Morgan berbalik dan memeluk tubuhnya sendiri, semua kesakitan yang ada di dalam hatinya ini semakin lama semakin membekas dan membentuk luka yang semakin besar, Morgan tidak bisa terus menanggungnya, ia ingin menenangkan dirinya sejenak, menjauh dari semua kenangan buruk ini, ia ingin terbangun dan menganggap bahwa semua ini mimpi.
Morgan melangkah dengan gontai, ia bagai raga yang tidak memiliki jiwa, melangkah dengan mata yang kosong, berharap ia segera keluar dari semua kegilaan ini.

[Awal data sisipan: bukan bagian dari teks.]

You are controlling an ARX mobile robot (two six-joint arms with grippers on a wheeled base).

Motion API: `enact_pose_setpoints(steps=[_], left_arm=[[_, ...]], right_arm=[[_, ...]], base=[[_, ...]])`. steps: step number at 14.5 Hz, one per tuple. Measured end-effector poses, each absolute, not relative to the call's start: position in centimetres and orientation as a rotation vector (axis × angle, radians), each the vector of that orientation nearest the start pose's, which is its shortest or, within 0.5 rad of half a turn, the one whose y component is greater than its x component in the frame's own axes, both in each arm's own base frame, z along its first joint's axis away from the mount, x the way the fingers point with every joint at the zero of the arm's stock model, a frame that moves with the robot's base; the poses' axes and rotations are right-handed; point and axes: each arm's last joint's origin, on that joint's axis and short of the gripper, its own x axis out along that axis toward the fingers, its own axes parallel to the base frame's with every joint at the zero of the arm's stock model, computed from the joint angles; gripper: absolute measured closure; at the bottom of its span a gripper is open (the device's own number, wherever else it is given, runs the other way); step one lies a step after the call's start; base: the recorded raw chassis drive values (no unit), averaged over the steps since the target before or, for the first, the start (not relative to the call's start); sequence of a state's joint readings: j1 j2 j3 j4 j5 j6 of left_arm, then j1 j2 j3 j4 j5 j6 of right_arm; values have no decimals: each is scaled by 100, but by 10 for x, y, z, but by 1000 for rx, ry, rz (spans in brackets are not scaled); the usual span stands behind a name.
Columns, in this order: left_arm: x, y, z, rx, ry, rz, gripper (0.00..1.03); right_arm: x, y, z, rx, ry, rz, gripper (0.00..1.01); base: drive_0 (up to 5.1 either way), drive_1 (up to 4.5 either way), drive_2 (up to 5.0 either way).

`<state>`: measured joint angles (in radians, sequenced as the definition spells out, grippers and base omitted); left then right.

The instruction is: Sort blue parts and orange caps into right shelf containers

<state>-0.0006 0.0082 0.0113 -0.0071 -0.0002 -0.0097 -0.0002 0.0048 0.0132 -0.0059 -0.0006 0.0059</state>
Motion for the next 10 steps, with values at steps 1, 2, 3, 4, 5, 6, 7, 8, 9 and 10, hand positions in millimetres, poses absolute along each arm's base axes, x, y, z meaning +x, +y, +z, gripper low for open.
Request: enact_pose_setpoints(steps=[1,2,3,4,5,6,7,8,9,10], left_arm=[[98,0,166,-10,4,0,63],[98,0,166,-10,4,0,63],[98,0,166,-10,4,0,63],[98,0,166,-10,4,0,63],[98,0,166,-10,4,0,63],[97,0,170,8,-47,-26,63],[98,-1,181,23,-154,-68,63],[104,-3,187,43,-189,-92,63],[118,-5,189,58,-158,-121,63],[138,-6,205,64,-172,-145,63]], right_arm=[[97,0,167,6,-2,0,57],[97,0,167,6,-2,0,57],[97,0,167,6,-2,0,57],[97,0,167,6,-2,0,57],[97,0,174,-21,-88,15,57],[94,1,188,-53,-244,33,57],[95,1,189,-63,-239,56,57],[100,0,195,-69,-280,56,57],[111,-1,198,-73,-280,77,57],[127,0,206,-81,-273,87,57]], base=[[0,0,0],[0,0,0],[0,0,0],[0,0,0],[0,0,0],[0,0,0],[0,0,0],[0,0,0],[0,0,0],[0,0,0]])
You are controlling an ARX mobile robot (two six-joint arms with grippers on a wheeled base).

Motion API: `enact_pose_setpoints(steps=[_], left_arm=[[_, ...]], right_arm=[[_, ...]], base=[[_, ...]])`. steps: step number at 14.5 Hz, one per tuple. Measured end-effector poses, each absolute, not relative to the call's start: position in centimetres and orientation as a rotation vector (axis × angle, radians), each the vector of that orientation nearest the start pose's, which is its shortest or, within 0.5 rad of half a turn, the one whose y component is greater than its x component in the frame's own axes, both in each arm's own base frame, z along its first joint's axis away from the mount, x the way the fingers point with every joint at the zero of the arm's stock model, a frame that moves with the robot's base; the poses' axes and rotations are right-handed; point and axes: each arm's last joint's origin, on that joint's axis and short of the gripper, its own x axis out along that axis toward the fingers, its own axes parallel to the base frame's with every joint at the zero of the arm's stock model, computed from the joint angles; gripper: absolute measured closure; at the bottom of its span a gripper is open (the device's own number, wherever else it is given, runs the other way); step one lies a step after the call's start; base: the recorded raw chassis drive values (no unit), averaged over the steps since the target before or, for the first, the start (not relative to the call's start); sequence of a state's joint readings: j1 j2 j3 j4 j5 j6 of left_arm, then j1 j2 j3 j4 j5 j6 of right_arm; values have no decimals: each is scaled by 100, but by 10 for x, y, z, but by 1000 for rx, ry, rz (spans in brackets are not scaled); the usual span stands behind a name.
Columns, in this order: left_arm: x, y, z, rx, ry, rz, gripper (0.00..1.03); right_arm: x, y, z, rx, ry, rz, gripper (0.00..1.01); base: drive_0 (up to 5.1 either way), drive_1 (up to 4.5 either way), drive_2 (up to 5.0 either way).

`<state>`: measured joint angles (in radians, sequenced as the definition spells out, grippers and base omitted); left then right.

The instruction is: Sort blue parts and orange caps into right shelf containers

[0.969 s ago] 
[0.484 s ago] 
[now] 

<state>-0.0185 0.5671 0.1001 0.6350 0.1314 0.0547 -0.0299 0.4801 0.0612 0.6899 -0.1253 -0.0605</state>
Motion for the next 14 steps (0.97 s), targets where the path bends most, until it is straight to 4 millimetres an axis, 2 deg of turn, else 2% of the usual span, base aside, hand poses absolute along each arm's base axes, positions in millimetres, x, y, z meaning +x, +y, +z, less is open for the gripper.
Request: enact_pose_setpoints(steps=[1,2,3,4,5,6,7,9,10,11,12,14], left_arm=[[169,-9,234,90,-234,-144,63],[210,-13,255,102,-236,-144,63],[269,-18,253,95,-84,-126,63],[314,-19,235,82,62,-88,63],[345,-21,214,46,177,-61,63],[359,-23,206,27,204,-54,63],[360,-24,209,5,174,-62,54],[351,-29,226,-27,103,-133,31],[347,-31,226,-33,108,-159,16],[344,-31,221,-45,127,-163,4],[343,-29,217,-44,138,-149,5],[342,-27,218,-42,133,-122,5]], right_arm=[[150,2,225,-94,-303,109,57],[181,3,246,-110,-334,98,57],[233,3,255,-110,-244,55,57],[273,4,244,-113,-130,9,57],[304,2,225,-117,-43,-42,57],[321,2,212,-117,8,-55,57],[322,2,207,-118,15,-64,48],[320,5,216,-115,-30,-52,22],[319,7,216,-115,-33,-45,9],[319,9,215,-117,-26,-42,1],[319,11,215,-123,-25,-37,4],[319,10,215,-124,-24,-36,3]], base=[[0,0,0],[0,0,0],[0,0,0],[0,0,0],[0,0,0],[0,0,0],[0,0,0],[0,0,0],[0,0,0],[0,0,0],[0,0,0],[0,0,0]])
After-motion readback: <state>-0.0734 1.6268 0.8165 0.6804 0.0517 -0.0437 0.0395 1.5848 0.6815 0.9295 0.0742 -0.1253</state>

Morgan terus melangkah, melintasi padang rumput ilalang, melintasi semak perdu dan melintasi cadasnya bebatuan, ia sudah tidak punya lagi tujuan hidup dan ia juga tidak memiliki keinginan untuk terus hidup.
Ia tidak peduli jika di ujung jalan itu ada jurang, ada laut atau ada tanah bersalju. Morgan tidak peduli, bahkan kalau ia akan mati karena jalan yang ia tuju di depannya ini pun Morgan rela.
Morgan hanya ingin terus bersama Giselle, bahkan untuk mati pun ia rela asalkan tetap bersama Lunanya itu di kehidupan kedua mereka nanti.
Morgan sangat mencintai Giselle.
"Maafkan aku Giselle, aku tidak bisa menipu diriku sendiri lagi, aku ingin menyusulmu pergi ke alam baka!"
Morgan menatap jurang yang dalam terentang di depannya, satu hal yang ada di dalam pikirannya saat ini adalah.
Mati.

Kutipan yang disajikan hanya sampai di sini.